Tetteh shared feelings of grief when faced with the expansiveness of this environmental harm. Writing for Atmos prior to the expedition's start, she detailed her witness to plastic and textile waste clogging the inner-city shanty towns of Accra.
"It is overwhelming. And it speaks to a collective fear we all hold ... the dread of powerlessness," she said.
Without purpose, Tetteh notes, "We return to this feeling of powerlessness — an emotion that in the Global North is often overcome through overconsumption. We consume work to keep our minds busy; we consume goods to keep ourselves busy; and many of us consume stories about recycling and charity shops that obscure 'poor people' recipients in order to keep us from asking why we're even in this exhausting cycle of working-to-consume in the first place."
This cycle is in the service of obscuring the costs of overproduction — economic, environmental and spiritual.
A swim expedition in response to these harms might appear inconsequential — but for Tetteh, it was a guiding force: "There is no control in this experience, only awareness and intention — which is not dissimilar, I think, from what is required of us to move through life with compassion and purpose; and to put a stop to waste colonialism."
In her essay for Atmos, Tetteh unabashedly admits her intimidation at the prospect of the swim, and the fears generated by the expanse of textile pollution in Ghana. Yet she also speaks of faith.
"Faith is on the other side of fear. Faith bridges the present to a future you want to see, and renders it achievable," she said, adding that faith drives the Or Foundation's work.
Though the swim expedition has concluded, the work of the Or Foundation continues. The research results of Agbetsi Living Water Swim, including 290 water and air samples from across the Volta River, will influence future organizational efforts to implement an extended producer responsibility (EPR) policy and hold corporations responsible for the impacts of their overproduction.
Tetteh anticipates this work will also secure respect and financial resources for communities that are burdened by clothing waste from the Global North.
Yvette Tetteh swims along the Volta River, while the solar-powered research vessel "The Woman Who Does Not Fear" follows. (Courtesy of the Or Foundation)
A member of the Agbetsi Living Water Swim expedition crew prepares to process water samples. (Courtesy of the Or Foundation)
A member of the Agbetsi Living Water Swim expedition crew rides along while Yvette Tetteh swims in the Volta River. (Courtesy of the Or Foundation)
"The Woman Who Does Not Fear" travels on the Volta Lake in Ghana. (Courtesy of the Or Foundation)
Yvette Tetteh swims in the Volta River in Ghana, accompanied by a crew member in a kayak. (Courtesy of the Or Foundation)

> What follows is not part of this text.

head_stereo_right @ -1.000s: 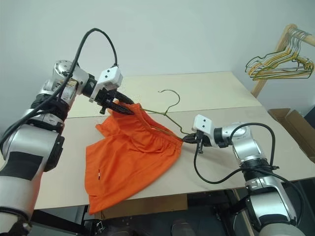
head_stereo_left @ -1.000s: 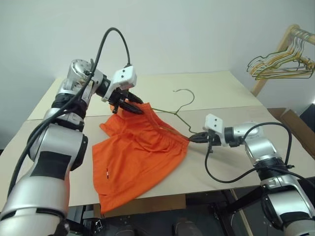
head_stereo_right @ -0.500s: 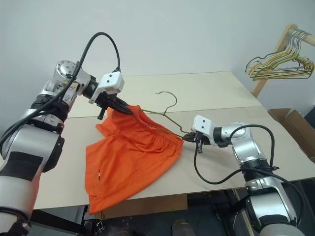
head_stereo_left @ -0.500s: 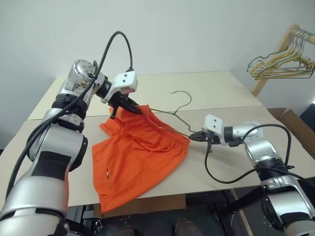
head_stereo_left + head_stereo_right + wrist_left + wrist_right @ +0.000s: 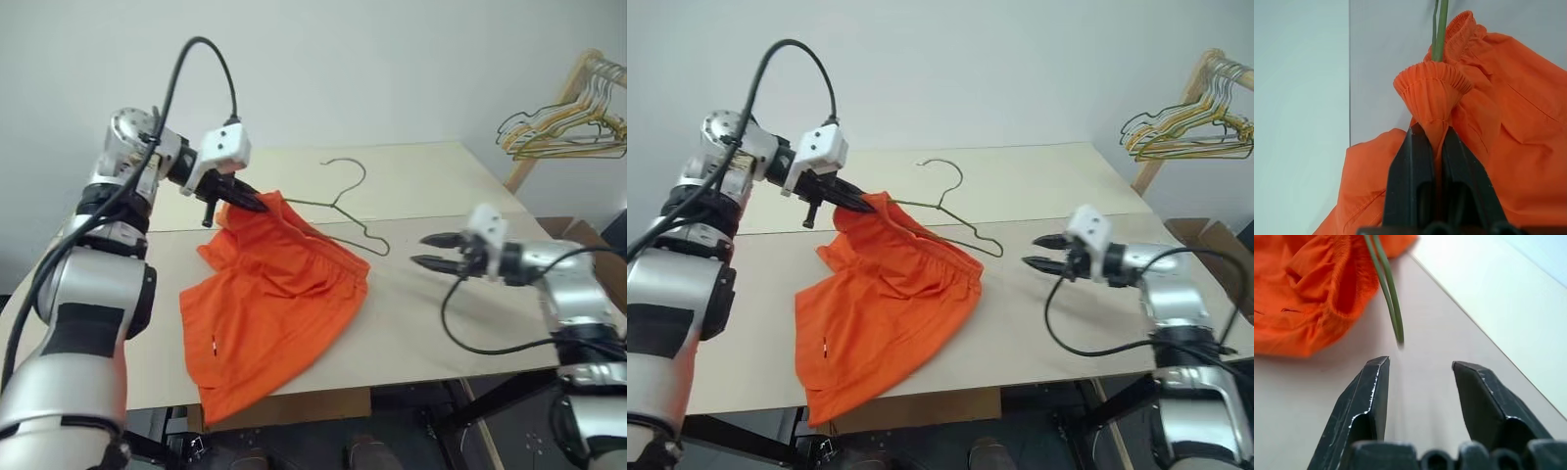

Yvette Tetteh with research samples (Courtesy of the Or Foundation)
Tetteh's training for the swim heightened her awareness of her local environment, and the beauty it houses. "To see the glassy waters of the Volta gently marbled by the wind and sun is a balm for the spirit," she said. These and other tender sights are, for her, "reminders that I am ready to move through fear, and pain, and exhaustion, with the faith and the embodied knowledge that it is worth it."
The strides of Tetteh and the Agbetsi Living Water Swim may give members of the Global North pause and inspire Catholics to restructure their own strides to more accurately live out the works of mercy — away from incessant consumption toward slower, more sustainable modes of being for everyone.
Greater support for those suffering from waste colonialism and textile pollution might look like amplifying the work of organizations like the Or Foundation or supporting communities like Kantamanto through efforts such as the Secondhand Solidarity Campaign, joining voices from oceans away.